> AIM OF THE TASK
The response is to be the full listing, set down exactly.
============================================================
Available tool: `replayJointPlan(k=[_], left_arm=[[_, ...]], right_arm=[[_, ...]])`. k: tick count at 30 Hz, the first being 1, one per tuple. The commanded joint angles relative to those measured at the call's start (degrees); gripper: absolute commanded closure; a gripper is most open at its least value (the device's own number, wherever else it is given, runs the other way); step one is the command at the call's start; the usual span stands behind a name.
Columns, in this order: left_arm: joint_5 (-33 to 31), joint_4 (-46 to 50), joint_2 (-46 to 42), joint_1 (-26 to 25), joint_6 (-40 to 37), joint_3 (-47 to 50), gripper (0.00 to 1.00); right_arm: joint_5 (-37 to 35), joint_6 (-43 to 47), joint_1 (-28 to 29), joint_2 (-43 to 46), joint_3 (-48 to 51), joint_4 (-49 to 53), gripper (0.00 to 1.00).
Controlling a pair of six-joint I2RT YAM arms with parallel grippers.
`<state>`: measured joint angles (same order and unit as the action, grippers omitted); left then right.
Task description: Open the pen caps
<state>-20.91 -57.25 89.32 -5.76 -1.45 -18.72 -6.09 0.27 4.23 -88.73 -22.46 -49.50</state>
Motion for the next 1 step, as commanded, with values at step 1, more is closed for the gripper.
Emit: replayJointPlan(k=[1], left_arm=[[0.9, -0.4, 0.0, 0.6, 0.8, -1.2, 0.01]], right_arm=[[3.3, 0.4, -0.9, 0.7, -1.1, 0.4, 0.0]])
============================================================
> ANSWER SECTION
Available tool: `replayJointPlan(k=[_], left_arm=[[_, ...]], right_arm=[[_, ...]])`. k: tick count at 30 Hz, the first being 1, one per tuple. The commanded joint angles relative to those measured at the call's start (degrees); gripper: absolute commanded closure; a gripper is most open at its least value (the device's own number, wherever else it is given, runs the other way); step one is the command at the call's start; the usual span stands behind a name.
Columns, in this order: left_arm: joint_5 (-33 to 31), joint_4 (-46 to 50), joint_2 (-46 to 42), joint_1 (-26 to 25), joint_6 (-40 to 37), joint_3 (-47 to 50), gripper (0.00 to 1.00); right_arm: joint_5 (-37 to 35), joint_6 (-43 to 47), joint_1 (-28 to 29), joint_2 (-43 to 46), joint_3 (-48 to 51), joint_4 (-49 to 53), gripper (0.00 to 1.00).
Controlling a pair of six-joint I2RT YAM arms with parallel grippers.
`<state>`: measured joint angles (same order and unit as the action, grippers omitted); left then right.
Task description: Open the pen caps
<state>-20.91 -57.25 89.32 -5.76 -1.45 -18.72 -6.09 0.27 4.23 -88.73 -22.46 -49.50</state>
Motion for the next 1 step, as commanded, with values at step 1, more is closed for the gripper.
Emit: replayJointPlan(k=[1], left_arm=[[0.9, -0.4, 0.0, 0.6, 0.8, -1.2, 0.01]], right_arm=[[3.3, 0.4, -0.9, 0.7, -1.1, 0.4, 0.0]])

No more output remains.